* What to work on: Provide the material again, with every line intact and exact.

* Data listing:
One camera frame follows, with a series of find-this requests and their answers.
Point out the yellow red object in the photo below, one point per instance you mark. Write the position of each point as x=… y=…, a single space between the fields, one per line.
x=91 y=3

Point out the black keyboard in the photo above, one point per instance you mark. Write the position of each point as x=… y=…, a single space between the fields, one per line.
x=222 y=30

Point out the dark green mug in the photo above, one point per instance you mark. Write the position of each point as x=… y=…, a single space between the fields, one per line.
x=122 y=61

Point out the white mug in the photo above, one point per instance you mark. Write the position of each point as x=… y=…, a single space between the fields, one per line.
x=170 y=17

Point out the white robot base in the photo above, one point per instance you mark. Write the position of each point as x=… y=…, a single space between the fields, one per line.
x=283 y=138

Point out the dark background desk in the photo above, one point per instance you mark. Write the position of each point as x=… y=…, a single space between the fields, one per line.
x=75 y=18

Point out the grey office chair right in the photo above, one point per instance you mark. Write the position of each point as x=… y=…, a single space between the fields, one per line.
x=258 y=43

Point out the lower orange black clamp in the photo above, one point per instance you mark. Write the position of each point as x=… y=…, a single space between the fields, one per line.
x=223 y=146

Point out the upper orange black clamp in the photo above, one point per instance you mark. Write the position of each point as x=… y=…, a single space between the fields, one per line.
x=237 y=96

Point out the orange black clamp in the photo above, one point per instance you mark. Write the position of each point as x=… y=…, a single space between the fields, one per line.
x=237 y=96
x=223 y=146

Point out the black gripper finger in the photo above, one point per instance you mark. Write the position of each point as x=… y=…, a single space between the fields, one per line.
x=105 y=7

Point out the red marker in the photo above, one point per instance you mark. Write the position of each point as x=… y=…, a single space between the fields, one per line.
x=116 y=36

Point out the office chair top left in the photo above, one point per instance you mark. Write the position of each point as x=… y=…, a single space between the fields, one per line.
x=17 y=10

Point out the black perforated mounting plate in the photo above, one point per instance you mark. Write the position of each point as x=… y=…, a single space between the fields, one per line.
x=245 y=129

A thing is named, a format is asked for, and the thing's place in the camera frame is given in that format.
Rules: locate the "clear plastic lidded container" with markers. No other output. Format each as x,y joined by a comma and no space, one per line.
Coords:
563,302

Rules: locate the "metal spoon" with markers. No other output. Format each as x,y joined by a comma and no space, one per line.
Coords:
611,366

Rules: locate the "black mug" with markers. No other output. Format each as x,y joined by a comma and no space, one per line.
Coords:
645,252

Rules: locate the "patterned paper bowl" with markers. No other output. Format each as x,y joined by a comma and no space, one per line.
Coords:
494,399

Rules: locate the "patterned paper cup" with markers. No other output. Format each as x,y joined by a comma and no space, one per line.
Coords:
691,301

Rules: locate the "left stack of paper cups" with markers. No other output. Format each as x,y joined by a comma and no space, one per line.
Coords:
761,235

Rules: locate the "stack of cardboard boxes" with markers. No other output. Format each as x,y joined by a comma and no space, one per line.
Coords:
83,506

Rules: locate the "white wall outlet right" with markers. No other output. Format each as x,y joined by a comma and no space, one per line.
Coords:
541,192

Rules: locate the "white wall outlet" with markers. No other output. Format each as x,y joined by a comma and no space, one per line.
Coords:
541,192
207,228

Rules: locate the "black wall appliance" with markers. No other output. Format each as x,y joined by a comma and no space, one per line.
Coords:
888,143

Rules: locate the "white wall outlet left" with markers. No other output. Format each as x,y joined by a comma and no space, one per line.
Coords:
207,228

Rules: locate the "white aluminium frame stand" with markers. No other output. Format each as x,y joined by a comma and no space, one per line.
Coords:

* Answer to this exercise:
One camera frame follows, with a series of find-this requests and their answers.
Point out the yellow red object in the photo below, one point per instance you mark. Write the position of each point as x=… y=…, a single space between the fields, one per line.
x=91 y=3

Point out the black keyboard in the photo above, one point per instance you mark. Write the position of each point as x=… y=…, a single space between the fields, one per line.
x=222 y=30

Point out the dark green mug in the photo above, one point per instance you mark. Write the position of each point as x=… y=…, a single space between the fields, one per line.
x=122 y=61

Point out the white mug in the photo above, one point per instance you mark. Write the position of each point as x=… y=…, a single space between the fields, one per line.
x=170 y=17

Point out the white robot base in the photo above, one point per instance you mark. Write the position of each point as x=… y=…, a single space between the fields, one per line.
x=283 y=138

Point out the dark background desk in the photo above, one point per instance you mark. Write the position of each point as x=… y=…, a single space between the fields, one per line.
x=75 y=18

Point out the grey office chair right in the photo above, one point per instance you mark. Write the position of each point as x=… y=…, a single space between the fields, one per line.
x=258 y=43

Point out the lower orange black clamp in the photo above, one point per instance you mark. Write the position of each point as x=… y=…, a single space between the fields, one per line.
x=223 y=146

Point out the upper orange black clamp in the photo above, one point per instance you mark. Write the position of each point as x=… y=…, a single space between the fields, one per line.
x=237 y=96

Point out the orange black clamp in the photo above, one point per instance you mark. Write the position of each point as x=… y=…, a single space between the fields, one per line.
x=237 y=96
x=223 y=146

Point out the black gripper finger in the photo above, one point per instance you mark. Write the position of each point as x=… y=…, a single space between the fields, one per line.
x=105 y=7

Point out the red marker in the photo above, one point per instance you mark. Write the position of each point as x=… y=…, a single space between the fields, one per line.
x=116 y=36

Point out the office chair top left in the photo above, one point per instance you mark. Write the position of each point as x=… y=…, a single space between the fields, one per line.
x=17 y=10

Point out the black perforated mounting plate in the photo above, one point per instance you mark. Write the position of each point as x=… y=…, a single space between the fields, one per line.
x=245 y=129

A thing is named, a format is asked for, and the thing's place in the camera frame is given in that format.
Rules: locate the "clear plastic lidded container" with markers. No other output. Format each as x,y joined by a comma and no space, one per line.
Coords:
563,302

Rules: locate the "metal spoon" with markers. No other output. Format each as x,y joined by a comma and no space, one per line.
Coords:
611,366

Rules: locate the "black mug" with markers. No other output. Format each as x,y joined by a comma and no space, one per line.
Coords:
645,252

Rules: locate the "patterned paper bowl" with markers. No other output. Format each as x,y joined by a comma and no space, one per line.
Coords:
494,399

Rules: locate the "patterned paper cup" with markers. No other output. Format each as x,y joined by a comma and no space, one per line.
Coords:
691,301

Rules: locate the "left stack of paper cups" with markers. No other output. Format each as x,y joined by a comma and no space, one per line.
Coords:
761,235

Rules: locate the "stack of cardboard boxes" with markers. No other output. Format each as x,y joined by a comma and no space, one per line.
Coords:
83,506

Rules: locate the "white wall outlet right" with markers. No other output. Format each as x,y joined by a comma and no space, one per line.
Coords:
541,192

Rules: locate the "white wall outlet" with markers. No other output. Format each as x,y joined by a comma and no space, one per line.
Coords:
541,192
207,228

Rules: locate the "black wall appliance" with markers. No other output. Format each as x,y joined by a comma and no space, one per line.
Coords:
888,143

Rules: locate the "white wall outlet left" with markers. No other output. Format each as x,y joined by a comma and no space, one per line.
Coords:
207,228

Rules: locate the "white aluminium frame stand" with markers. No other output. Format each as x,y joined by a comma and no space, one per line.
Coords:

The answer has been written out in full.